Work instructions: Go through the records, and copy each line in which the string "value" is present.

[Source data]
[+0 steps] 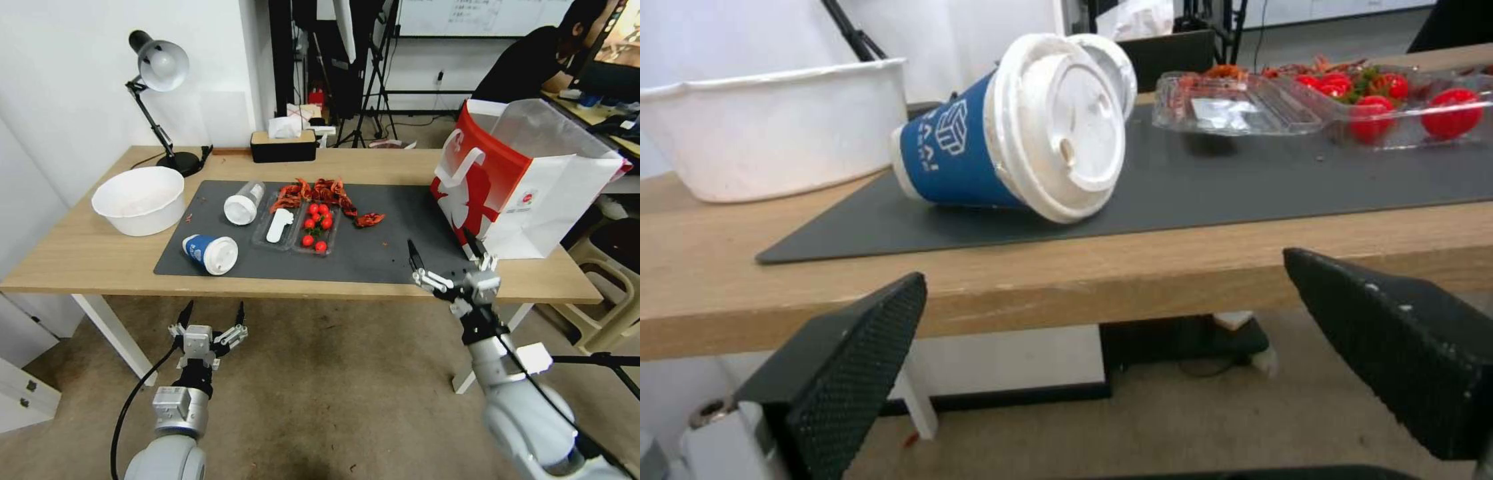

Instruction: Pick up the trash from the table and place it into the takeout bag.

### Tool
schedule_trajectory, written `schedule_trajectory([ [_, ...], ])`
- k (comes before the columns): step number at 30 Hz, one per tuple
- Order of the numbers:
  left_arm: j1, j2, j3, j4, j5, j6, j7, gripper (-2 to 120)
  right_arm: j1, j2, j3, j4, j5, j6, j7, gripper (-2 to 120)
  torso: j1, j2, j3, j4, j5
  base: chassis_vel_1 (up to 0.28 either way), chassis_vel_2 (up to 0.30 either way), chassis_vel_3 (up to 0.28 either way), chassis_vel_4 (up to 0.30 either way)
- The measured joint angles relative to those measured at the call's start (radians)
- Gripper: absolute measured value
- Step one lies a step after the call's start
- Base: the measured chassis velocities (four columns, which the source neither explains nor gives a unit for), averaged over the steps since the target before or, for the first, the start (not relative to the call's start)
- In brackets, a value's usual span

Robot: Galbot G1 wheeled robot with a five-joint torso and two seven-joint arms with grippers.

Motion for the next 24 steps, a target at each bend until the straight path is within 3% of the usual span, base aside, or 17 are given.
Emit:
schedule_trajectory([
  [2,0.002,0.003,-0.002,0.001,-0.003,-0.003,0.0,100,-0.083,0.041,-0.01,-0.046,-0.08,0.087,0.072,100,0.0,0.0,0.0,0.0001,-0.0003,0.0,0.0,0.0,0.0],
  [7,0.001,0.007,-0.006,0.002,-0.006,-0.005,-0.001,100,-0.172,0.1,-0.026,-0.107,-0.141,0.181,0.124,100,0.0,0.0,0.0,0.0,-0.0003,0.0,0.0,0.0,0.0],
  [15,0.001,0.01,-0.008,0.002,-0.007,-0.005,-0.001,100,-0.217,0.136,-0.031,-0.196,-0.19,0.248,0.142,100,0.0,0.0,0.0,0.0,-0.0001,0.0,0.0,0.0,0.0],
  [24,-0.006,0.008,-0.001,-0.004,-0.007,-0.006,-0.001,100,-0.216,0.146,-0.031,-0.206,-0.191,0.251,0.147,100,0.0,0.0,0.0,0.0,-0.0001,0.0,0.0,0.0,0.0],
])
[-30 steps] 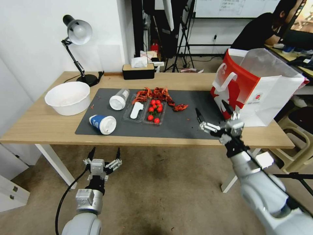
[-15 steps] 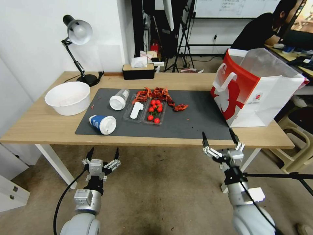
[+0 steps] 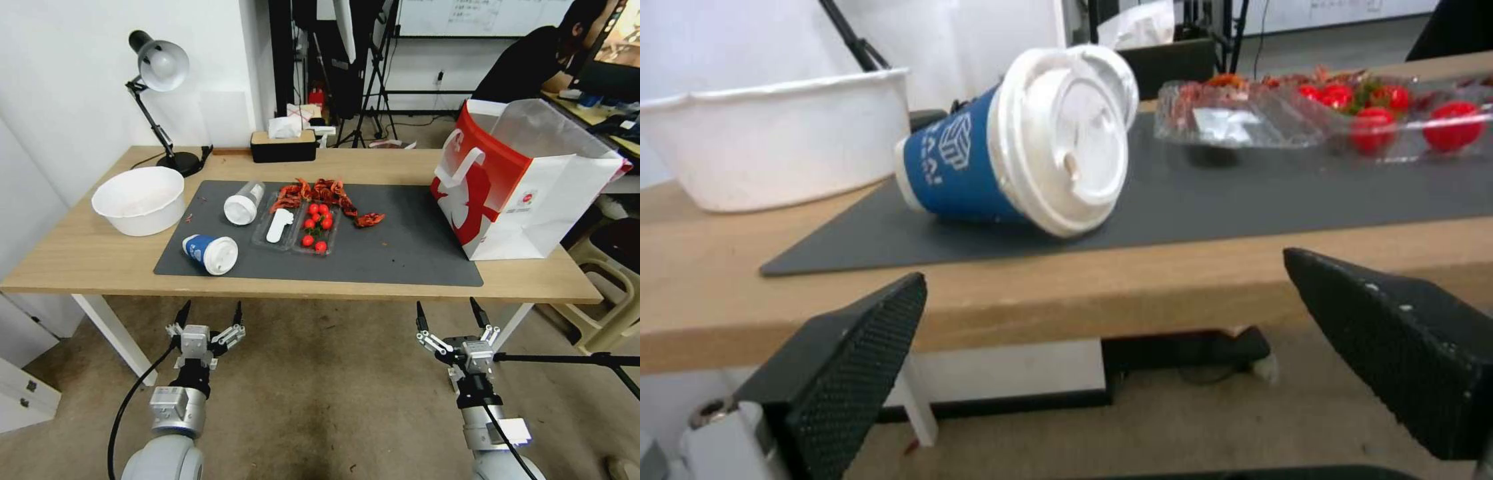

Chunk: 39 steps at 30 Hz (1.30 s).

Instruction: Pick up the trash from the table and place it into the takeout bag.

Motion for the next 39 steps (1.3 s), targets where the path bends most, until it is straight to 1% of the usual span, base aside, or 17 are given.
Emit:
schedule_trajectory([
  [11,-0.043,0.027,-0.006,0.004,-0.029,-0.009,0.004,100,0.006,0.005,0.001,0.005,-0.001,-0.003,0.0,100,0.0,0.0,0.0,0.0,-0.0001,0.0,0.0,0.0,0.0],
  [23,-0.073,0.049,-0.01,-0.001,-0.053,0.018,0.003,100,0.012,0.013,0.0,0.007,-0.006,-0.009,0.001,100,0.0,0.0,0.0,0.0001,0.0,0.0,0.0,0.0,0.0],
  [30,-0.105,0.057,0.003,-0.009,-0.075,0.052,-0.025,100,0.013,0.018,-0.001,0.01,-0.01,-0.012,0.002,100,0.0,0.0,0.0,0.0,0.0,0.0,0.0,0.0,0.0],
  [36,-0.141,0.059,0.027,-0.014,-0.083,0.099,-0.061,100,0.016,0.024,-0.004,0.012,-0.017,-0.018,0.004,100,0.0,0.0,0.0,0.0,0.0,0.0,0.0,0.0,0.0],
  [39,-0.144,0.058,0.029,-0.014,-0.084,0.103,-0.064,100,0.017,0.025,-0.004,0.012,-0.018,-0.019,0.004,100,0.0,0.0,0.0,-0.0001,-0.0001,0.0,0.0,0.0,0.0],
])
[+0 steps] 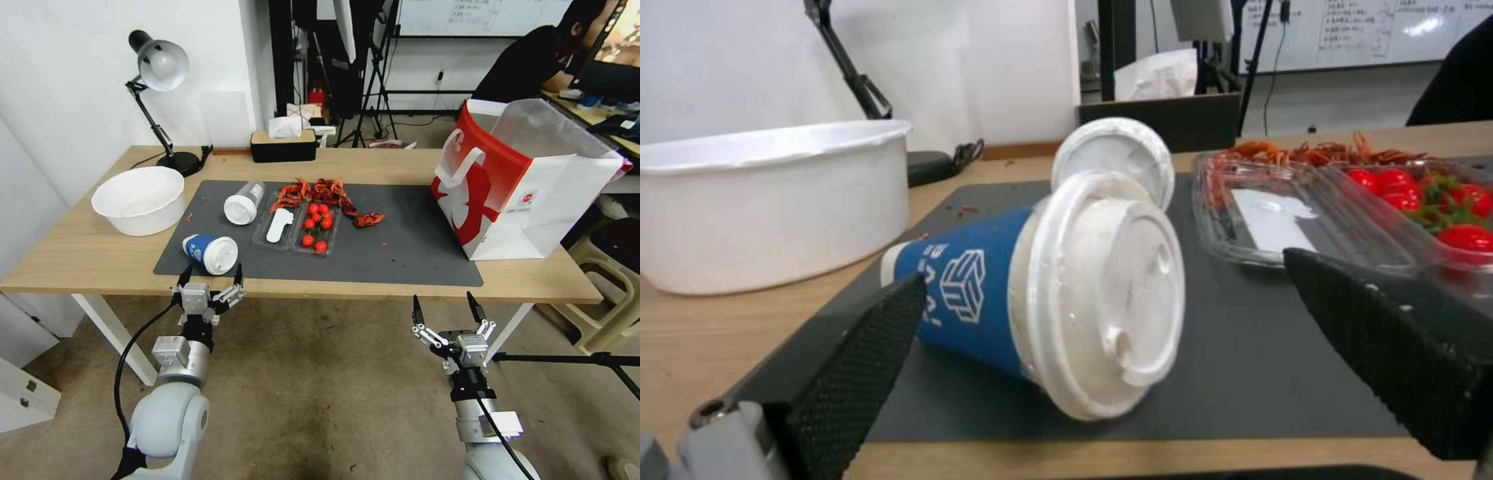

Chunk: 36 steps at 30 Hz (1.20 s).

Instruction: Pick up the trash from the table and place it into the takeout bag.

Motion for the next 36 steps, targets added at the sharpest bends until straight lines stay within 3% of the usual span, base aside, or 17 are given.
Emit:
schedule_trajectory([
  [17,-0.147,0.09,-0.002,0.117,-0.063,0.043,-0.004,97,0.013,0.014,-0.007,0.0,-0.012,-0.017,0.011,99,0.0,0.0,0.0,0.0,0.0,0.0,0.0,0.0,0.0],
  [36,-0.168,0.077,0.035,0.124,-0.039,0.089,-0.056,98,0.017,0.021,-0.012,-0.004,-0.025,-0.021,0.018,98,0.0,0.0,0.0,0.0,0.0001,0.0,0.0,0.0,0.0],
])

Exercise result:
- Gripper: absolute measured value
- In brackets, a value's usual span

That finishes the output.